Web scrapers run on a regular basis to extract information. Today every application irrespective of size is deployed on Cloud providers like AWS, Google Cloud and Azure. In this article we will see how to deploy our Ebay product scraper as Google cloud function.

Why Cloud?

Today cloud providers offers more services than simply providing machines or infrastructure. The main reason for going to cloud deployments are auto scaling, monitoring, ease of deployment, faster delivery process, wide range of infrastructure options suitable for different types of applications and ofcourse cost. Cloud deployments show considerable cost saving when compared to managing own infrastructure. More details about cloud is out of scope of this article.

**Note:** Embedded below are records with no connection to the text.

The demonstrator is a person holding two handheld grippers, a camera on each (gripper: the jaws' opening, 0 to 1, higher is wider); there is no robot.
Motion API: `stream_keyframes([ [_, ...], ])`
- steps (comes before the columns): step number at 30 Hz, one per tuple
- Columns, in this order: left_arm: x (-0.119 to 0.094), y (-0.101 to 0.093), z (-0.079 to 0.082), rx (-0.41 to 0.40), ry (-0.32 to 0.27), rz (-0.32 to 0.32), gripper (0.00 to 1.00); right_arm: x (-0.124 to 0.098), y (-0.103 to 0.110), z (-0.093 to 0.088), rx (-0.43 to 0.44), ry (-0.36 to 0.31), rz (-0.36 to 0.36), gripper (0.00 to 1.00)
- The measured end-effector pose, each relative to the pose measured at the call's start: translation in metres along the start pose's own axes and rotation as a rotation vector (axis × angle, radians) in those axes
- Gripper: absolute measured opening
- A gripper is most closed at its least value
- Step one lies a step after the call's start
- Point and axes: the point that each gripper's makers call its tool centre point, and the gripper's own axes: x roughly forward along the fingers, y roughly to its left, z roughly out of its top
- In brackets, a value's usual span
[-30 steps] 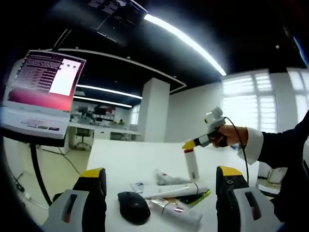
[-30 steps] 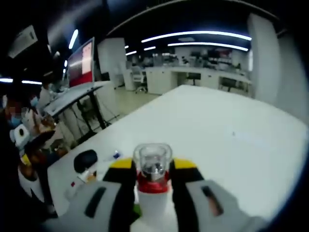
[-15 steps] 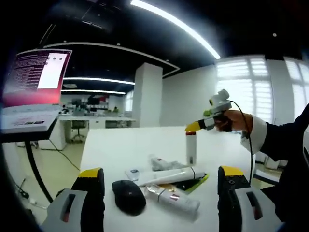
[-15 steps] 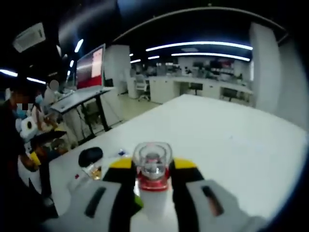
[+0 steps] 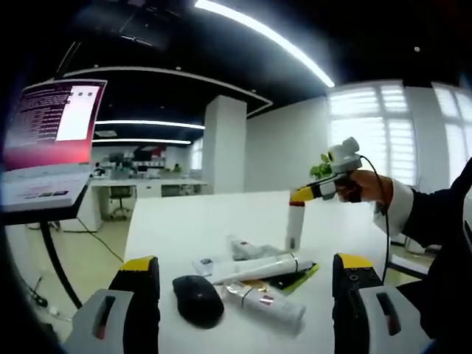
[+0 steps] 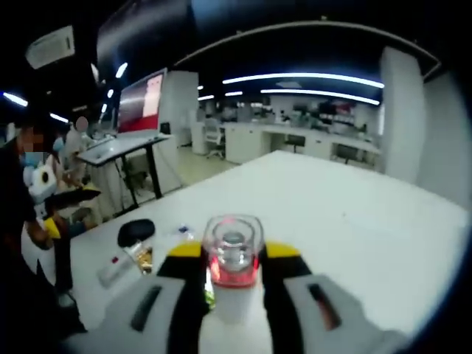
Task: Arrange the skincare products in the storage area until every visible bottle or jar stands upright without overlapping.
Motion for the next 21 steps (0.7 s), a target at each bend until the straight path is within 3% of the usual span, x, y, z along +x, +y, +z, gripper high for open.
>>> stream_keyframes([
  [12, -0.005, -0.002, 0.006, 0.011, -0.008, 0.004, 0.99, -0.003, 0.002, -0.004, -0.039, -0.054, 0.077, 0.28],
  [21, -0.001, -0.005, 0.002, 0.006, 0.012, -0.001, 0.99, -0.004, 0.001, -0.012, -0.097, -0.111, 0.18, 0.38],
])
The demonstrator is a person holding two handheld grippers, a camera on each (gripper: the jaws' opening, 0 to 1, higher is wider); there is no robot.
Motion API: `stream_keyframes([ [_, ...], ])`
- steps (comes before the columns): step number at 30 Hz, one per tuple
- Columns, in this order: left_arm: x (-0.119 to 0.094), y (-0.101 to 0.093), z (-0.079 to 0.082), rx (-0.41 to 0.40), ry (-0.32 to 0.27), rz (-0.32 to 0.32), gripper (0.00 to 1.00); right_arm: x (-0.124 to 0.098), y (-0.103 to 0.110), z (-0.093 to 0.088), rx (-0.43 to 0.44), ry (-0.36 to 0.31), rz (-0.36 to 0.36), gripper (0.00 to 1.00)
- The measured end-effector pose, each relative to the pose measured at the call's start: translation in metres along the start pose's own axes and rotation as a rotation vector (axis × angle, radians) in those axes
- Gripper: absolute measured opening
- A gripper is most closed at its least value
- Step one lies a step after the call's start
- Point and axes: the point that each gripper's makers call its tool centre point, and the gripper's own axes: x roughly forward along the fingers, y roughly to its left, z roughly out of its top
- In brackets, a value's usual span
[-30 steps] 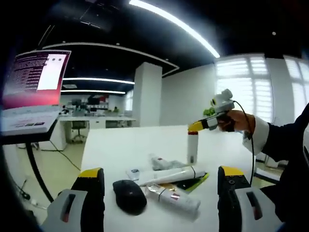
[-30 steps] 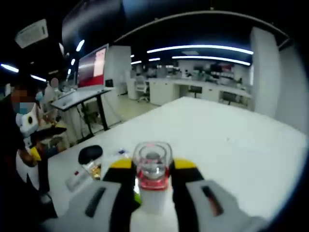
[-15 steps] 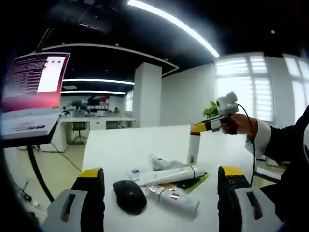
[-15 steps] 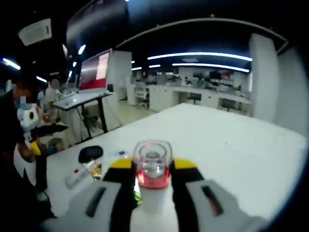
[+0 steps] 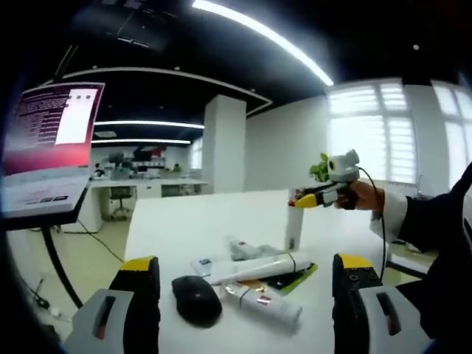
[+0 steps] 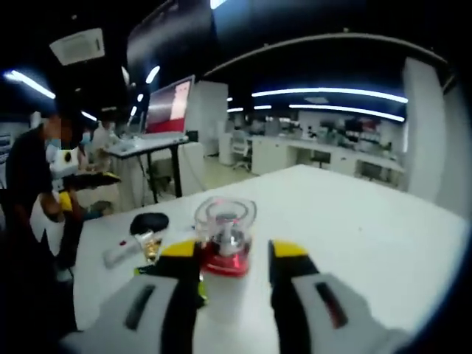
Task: Arrange the skincare products in the storage area until every visible bottle or jar stands upright without overlapping.
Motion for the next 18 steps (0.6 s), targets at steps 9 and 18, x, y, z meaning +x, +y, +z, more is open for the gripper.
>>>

What are Google Cloud Functions?

Cloud Functions allows you to trigger your code from Google Cloud, Firebase, and Google Assistant, or call it directly from any web, mobile, or backend application via HTTP. You are only billed for your function’s execution time, metered to the nearest 100 milliseconds.

You pay for what you use. In this article we will deploy a simple ebay product scraper as a Google Cloud function. Our Ebay scraper is built using BeautifulSoup library. This scraper will extract the necessary information of a product given its URL. For example, given this URL https://www.ebay.com/itm/203449771112?hash=item2f5e8d2468:g:0zcAAOSwssFgnD-K&var=503791306328 to the scraper we will get the following result:

{
	"title": "Travis Scott Dunks Low",
	"ebay_id": "203449771112",
	"images": ["https://i.ebayimg.com/images/g/0zcAAOSwssFgnD-K/s-l1600.png", "https://i.ebayimg.com/images/g/kZ4AAOSwUKBgnD-K/s-l1600.png"],
	"metadata": {
		"price": "US $220.00",
		"shipping": "FREE",
		"Condition": "A brand-new, unused, and unworn item (including handmade items) in the original packaging (such as",
		"UK Shoe Size": "UK 11",
		"Customized": "No",
		"Features": "Limited Edition, Comfort, Cushioned",
		"Model": "Travis Scott Dunks",
		"Department": "Men",
		"Product Line": "Nike Dunk Low, Nike SB, Nike Dunk",
		"Pattern": "Solid",
		"AU Shoe Size": "AU 11.5",
		"EU Shoe Size": "EUR 42.5",
		"Performance/Activity": "Skateboarding",
		"US Shoe Size": "10",
		"Shoe Width": "Standard",
		"Insole Material": "Fabric",
		"Brand": "Nike",
		"Shoe Shaft Style": "Low Top",
		"Style": "Sneaker",
		"Vintage": "No",
		"Color": "Beige",
		"Upper Material": "Leather",
		"Theme": "Retro",
		"Country/Region of Manufacture": "Singapore",
		"Character Family": "Friends",
		"Year Manufactured": "2020",
		"Type": "Athletic"
	},
	"url": "https://www.ebay.com/itm/203449771112?hash=item2f5e8d2468:g:0zcAAOSwssFgnD-K&var=503791306328"
}

Refer to my ebay.py file for the scraper.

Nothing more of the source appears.